“你——”
“你到底是什么人?”
金甲青年捂着断裂的手骨,艰难地从泥坑里撑起半个身子。
他那张原本英俊傲气的脸庞,此刻早已肿胀得不像样子。鲜血混合着黑泥,糊满了他的五官,看起来既滑稽又狰狞。
之前的倨傲与高高在上,此刻荡然无存。
取而代之的,是浓浓的惊恐,以及一种世界观崩塌后的歇斯底里。
“下界?”
“这里明明是法则残缺的废弃之地!连灵气都稀薄得让人窒息!”
金甲青年死死盯着萧远,眼珠子几乎要瞪出眼眶,声音因为极度的恐惧而变得尖锐破音。
“怎么可能有人能在这里修成这种神通?!”
“禁锢圣人修为?这根本不是凡俗手段!这是法则压制!”
他不傻。
身为玄天神宗的内门精英,他的眼界远超常人。
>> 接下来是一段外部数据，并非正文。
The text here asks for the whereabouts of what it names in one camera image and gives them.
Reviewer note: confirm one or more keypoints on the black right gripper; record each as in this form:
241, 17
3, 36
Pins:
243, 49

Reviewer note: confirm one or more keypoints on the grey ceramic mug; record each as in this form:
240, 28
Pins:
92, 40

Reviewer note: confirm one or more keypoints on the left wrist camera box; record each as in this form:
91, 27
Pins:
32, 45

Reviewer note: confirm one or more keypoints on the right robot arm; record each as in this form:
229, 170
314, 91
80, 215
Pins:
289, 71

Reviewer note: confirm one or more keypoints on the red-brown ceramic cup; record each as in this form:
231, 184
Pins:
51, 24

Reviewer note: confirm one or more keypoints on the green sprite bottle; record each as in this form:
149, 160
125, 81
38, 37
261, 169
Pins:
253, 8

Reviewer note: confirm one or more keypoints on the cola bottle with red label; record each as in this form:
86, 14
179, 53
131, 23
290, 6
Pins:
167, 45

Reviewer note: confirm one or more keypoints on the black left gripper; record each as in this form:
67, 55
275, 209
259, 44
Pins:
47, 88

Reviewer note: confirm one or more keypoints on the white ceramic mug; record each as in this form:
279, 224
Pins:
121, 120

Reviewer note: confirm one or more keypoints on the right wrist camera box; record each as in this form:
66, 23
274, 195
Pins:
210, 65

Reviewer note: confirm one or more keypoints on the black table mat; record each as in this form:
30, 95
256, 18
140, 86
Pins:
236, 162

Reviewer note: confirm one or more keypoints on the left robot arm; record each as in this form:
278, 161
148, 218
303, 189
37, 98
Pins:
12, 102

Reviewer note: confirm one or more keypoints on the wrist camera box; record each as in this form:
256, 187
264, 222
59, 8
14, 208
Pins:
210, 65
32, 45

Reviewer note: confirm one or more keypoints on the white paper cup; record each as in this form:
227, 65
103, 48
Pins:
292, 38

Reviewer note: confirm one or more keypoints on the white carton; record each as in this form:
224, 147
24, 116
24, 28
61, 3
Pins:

正因为看得懂,所以才更加绝望。
刚才那一瞬间,他感觉自己面对的不是一个人。
而是一方完整的天地!
一种比上界法则还要霸道、还要古老的力量,硬生生切断了他与大道的联系。
“你不是这个世界的人!”
金甲青年像是发现了什么惊天秘密,指着萧远疯狂大叫。
“你是上界大能转世?还是域外天魔夺舍?”
“你不能杀我!我是玄天神宗的人!我师尊是准帝强者!”
面对这只歇斯底里的丧家之犬。
萧远的神情依旧平淡。
他甚至懒得去解释。
他迈开步子,不急不缓地走到金甲青年面前。
黑色的靴子踩碎了地上的石子,发出令人心悸的脆响。
阴影投下。
将金甲青年整个人笼罩在黑暗之中。
“朕是谁。
萧远垂下眼帘,居高临下地俯视着他,眼神淡漠得像是在看一堆不可回收的垃圾。
“你还没资格知道。”
这是一种刻在骨子里的蔑视。
仿佛在他眼里,所谓的上界天骄,所谓的圣人修为,都不过是个笑话。
金甲青年浑身一僵,喉咙里像是被塞了一块烧红的炭,所有求饶和威胁的话语都被硬生生地堵了回去。
在这双深邃如渊的眼眸注视下。
他感觉自己的灵魂都在战栗,所有的秘密都无所遁形。
“朕只问你一件事。”
萧远缓缓蹲下身子,伸出一只手,轻轻拍了拍金甲青年那张肿胀的脸。
动作轻柔。
却让对方吓得差点尿了裤子。
“是谁。”
“封印了这条通道?”
萧远的声音很轻,却透着一股不容抗拒的森寒。
“别跟朕说什么魔神异动。”
“三万年前那个封印,可不仅仅是为了关住魔神。”
“它更像是一把锁。”
萧远指了指头顶那扇巨大的青铜门,眼中闪过一丝厉色。
“一把锁死了下界众生飞升之路的绝户锁。”
“告诉朕。”
“哪怕是死,也要把门堵死的人。”
“都有谁?”
金甲青年闻言,瞳孔猛地收缩成针芒状!
他的身体开始剧烈颤抖,牙齿打战,发出“咯咯”的声响。
那个名字。
那几个名字。
那是上界的禁忌!是不可言说的恐怖存在!
虽然他只是个内门弟子,但也隐约听说过当年的那场浩劫。
那是数位大帝联手布下的局!
目的是为了彻底抹杀一个恐怖到了极点的存在,防止他死灰复燃!
这件事是宗门的最高机密。
一旦泄露半个字,不仅他要死,连他的家族,甚至他的师尊都要受到牵连,神魂俱灭!
“我我不知道”
金甲青年眼神闪烁,拼命地摇着头,冷汗如雨般落下。
“我只是奉命来探查魔气!其他的我什么都不知道!”
“上使饶命!我真的只是个跑腿的!”
他不敢说。
说了是死。
不说或许还能有一线生机。
毕竟这里是下界,对方就算再强,难道还能强过上界的大帝?只要拖延时间,等宗门发现这里异常,自然会有真正的强者降临!
看着金甲青年那副咬紧牙关、死不松口的模样。
萧远并没有生气。
他只是有些遗憾地叹了口气。
然后。
缓缓站直了身子。
“看来。”
萧远摇了摇头,那双深邃的眸子里,最后一丝耐心也消磨殆尽。
“你还是没搞清楚。”
“自己现在的处境。”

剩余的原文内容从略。